HER2+ Breast Cancer: Special Challenges and Expert Insight - Episode 2

Management Approaches for Patients with HER2+ BC at Risk for Brain Metastases

Adam M. Brufsky, MD, PhD

,
Neil M. Iyengar, MD

,
Vijayakrishna K. Gadi, MD, PhD

,
Sara A. Hurvitz, MD

An expert panel of breast oncologists discusses factors they consider when deciding whether to screen a patient with HER2+ breast cancer for brain metastases.

Adam Brufsky, MD, PhD: Let’s start with Neil with this question. If this woman comes in now, would you screen her for brain metastases? Would you do an MRI in an asymptomatic woman?

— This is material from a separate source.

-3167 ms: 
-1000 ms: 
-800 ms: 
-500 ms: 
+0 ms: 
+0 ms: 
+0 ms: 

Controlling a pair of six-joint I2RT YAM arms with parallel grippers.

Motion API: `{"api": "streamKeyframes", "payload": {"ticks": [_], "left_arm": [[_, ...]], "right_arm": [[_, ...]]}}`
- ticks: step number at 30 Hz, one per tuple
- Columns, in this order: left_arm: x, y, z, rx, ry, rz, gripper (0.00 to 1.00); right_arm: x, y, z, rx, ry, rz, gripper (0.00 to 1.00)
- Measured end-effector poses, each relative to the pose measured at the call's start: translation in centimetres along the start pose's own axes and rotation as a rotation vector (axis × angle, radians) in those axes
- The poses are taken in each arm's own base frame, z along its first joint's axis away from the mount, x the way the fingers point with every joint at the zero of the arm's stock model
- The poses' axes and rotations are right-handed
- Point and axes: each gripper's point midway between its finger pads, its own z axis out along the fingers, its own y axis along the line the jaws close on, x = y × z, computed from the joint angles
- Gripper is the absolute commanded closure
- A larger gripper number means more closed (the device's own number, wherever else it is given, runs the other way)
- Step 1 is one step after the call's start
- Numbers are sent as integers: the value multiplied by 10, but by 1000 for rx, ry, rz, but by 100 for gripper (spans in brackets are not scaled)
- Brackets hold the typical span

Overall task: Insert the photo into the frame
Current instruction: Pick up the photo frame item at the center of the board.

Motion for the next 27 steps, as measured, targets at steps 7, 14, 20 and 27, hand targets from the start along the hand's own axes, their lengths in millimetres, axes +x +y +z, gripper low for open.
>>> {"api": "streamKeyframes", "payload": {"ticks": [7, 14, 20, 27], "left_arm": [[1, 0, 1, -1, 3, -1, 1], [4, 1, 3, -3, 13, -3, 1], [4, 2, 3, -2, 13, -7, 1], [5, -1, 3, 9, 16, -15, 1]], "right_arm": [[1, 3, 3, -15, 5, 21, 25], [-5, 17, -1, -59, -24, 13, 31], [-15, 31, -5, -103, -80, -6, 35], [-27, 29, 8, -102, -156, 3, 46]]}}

Neil Iyengar, MD: That is fascinating seeing the results come in. I wouldn’t. I am not there yet. The field is evolving. The mandatory baseline MRI in the HER2CLIMB trial has really brought this question to the forefront, but I have yet to be convinced or see convincing data that screening asymptomatic patients for brain metastases, and presumably subsequently treating those asymptomatic brain metastases early on, corresponds to improvement in survival. Without a significant amount of data, I am not routinely screening my asymptomatic patients right now. I would rechallenge with Taxol in this situation.

Adam Brufsky, MD, PhD: Either paclitaxel or docetaxel. So you would not [screen]?

Neil Iyengar, MD: I would not.

Adam Brufsky, MD, PhD: Sara, do you feel the same way as Neil?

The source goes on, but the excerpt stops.